---------- Material for the task

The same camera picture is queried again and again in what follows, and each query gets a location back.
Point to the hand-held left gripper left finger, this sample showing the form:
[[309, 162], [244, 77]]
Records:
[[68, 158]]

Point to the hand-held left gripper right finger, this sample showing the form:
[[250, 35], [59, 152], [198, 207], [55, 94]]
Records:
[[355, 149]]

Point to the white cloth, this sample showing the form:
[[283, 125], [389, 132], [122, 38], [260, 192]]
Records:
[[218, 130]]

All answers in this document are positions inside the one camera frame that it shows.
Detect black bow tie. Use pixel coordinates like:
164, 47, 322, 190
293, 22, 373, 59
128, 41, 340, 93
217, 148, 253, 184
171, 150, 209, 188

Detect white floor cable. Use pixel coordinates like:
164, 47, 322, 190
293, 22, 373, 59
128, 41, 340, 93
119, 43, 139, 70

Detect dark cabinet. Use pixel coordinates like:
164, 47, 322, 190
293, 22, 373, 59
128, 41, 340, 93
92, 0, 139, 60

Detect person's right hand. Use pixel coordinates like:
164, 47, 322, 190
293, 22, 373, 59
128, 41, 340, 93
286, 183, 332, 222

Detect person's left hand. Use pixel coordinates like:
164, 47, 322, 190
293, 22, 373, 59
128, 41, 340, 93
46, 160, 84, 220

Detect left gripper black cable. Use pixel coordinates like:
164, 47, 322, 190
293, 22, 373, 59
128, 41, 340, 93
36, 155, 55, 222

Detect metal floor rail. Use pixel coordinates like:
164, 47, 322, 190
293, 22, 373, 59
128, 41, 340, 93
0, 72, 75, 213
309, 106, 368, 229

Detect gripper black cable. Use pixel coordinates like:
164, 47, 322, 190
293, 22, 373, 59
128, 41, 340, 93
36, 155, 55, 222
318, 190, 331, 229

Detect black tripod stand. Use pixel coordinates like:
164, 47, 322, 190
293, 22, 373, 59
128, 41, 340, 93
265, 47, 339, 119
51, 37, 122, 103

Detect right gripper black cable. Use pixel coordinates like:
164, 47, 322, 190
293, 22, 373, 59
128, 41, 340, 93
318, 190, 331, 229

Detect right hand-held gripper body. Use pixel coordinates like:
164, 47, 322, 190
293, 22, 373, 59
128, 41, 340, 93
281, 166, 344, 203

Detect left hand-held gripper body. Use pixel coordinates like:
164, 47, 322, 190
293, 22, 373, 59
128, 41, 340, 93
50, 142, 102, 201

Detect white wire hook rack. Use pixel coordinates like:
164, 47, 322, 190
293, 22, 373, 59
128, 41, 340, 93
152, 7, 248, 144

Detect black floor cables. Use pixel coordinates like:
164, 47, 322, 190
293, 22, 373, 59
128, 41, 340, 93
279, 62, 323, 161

--------------------

§ Exercise aim
All lines above with the word "form" need to be reported.

§ Output for this exercise
Point to the hand-held left gripper left finger, this sample showing the form:
Point to the hand-held left gripper right finger, this sample showing the form:
Point to the white cloth, this sample showing the form:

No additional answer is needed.